Im zentralen Raum, in dem seit Beginn das romanische, durch einfallendes Tageslicht erhöhte Elfenbeinkruzifix seinen unverrückbaren Platz hat, bildet ein sechsteiliger Gemäldezyklus Dieter Kriegs von 1998 eine optische wie konzeptionelle Sensation: In starkem Gestus, bisweilen die Leinwand überschießend und die Kraft unserer intellektuellen Anschauung stimulierend, gibt er den rätselhaften Satz zu lesen: »In der Leere ist ist nichts«.

Von großer Faszinationskraft ist zweifellos die Zusammenführung des jüngst erworbenen Heilig-Geist-Retabels mit einer zeitgenössischen Ton-Raum-Skulptur Bernhard Leitners im höchsten Raum des Hauses.
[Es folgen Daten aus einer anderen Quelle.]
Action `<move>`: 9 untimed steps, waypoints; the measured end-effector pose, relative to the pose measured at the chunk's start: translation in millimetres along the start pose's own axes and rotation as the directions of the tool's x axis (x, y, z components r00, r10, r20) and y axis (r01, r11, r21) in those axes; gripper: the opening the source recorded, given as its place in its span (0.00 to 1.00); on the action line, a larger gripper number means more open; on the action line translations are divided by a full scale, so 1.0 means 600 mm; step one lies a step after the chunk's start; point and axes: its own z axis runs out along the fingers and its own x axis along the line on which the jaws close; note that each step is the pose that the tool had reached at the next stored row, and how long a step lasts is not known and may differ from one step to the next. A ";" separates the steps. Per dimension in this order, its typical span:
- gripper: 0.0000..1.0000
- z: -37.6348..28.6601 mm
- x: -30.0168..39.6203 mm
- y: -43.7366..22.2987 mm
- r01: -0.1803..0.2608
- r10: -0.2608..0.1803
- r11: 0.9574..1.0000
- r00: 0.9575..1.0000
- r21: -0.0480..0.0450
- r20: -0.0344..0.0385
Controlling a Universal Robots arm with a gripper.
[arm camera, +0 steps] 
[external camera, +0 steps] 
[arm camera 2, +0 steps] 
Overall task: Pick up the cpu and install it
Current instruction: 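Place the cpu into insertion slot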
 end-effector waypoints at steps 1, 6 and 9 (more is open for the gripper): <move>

Diese Konstellation lässt – visuell hier und auditiv dort – wahrnehmen, wie Nicht-Materielles eine staunenswerte Wirkung entfalten kann.

Bücher bilden einen speziellen Schwerpunkt der Ausstellung. Eine Rarität ist die »Ars memorandi«, ein auf der damaligen Kunst der Mnemotechnik basierendes Merkbilder-Buch, das dazu verhelfen sollte, sich den Inhalt der vier Evangelien einzuprägen. Ein kommentiertes Faksimile des um 1470 datierten Druckwerks wird als Museumsschrift zum Kauf angeboten.

Ein weiterer Brennpunkt ist die Darbietung von Künstlerbüchern (Sammlung Missmahl), die dem Museum 2009 übereignet wurden. Als eigenständige Gattung hat sich das Künstlerbuch seit Ende der 1960er etabliert und ist laut Umschlagstext des Katalogs »denken«, der sich ausschließlich mit den Künstlerbüchern befasst, folgendermaßen zu verstehen: »Künstlerbücher informieren nicht, verweisen nicht, sie dokumentieren nichts – sie sind. Sie repräsentieren nichts anderes als sich selbst«. Demnach wären Künstlerbücher per se selbstreferentielle Schöpfungen, die sich selbst, ohne Bezug auf Externes, genügen und eigentlich sonst nichts besagen wollen. Dem mag so sein; jedenfalls verhält sich der Katalog selbst in dem Sinne als ein Künstlerbuch, als er sich – bildästhetizistisch selbstgenügsam und wortkarg – in sich selbst verschließt. Nichtsdestoweniger ist er sehr schön anzuschauen.

Weitere Informationen

Dieser Artikel ist die erweiterte Version eines Berichts für die Zeitschrift "Rheinische Heimatpflege".

Der Katalog zur Ausstellung ist ausschließlich im Museum erhältlich.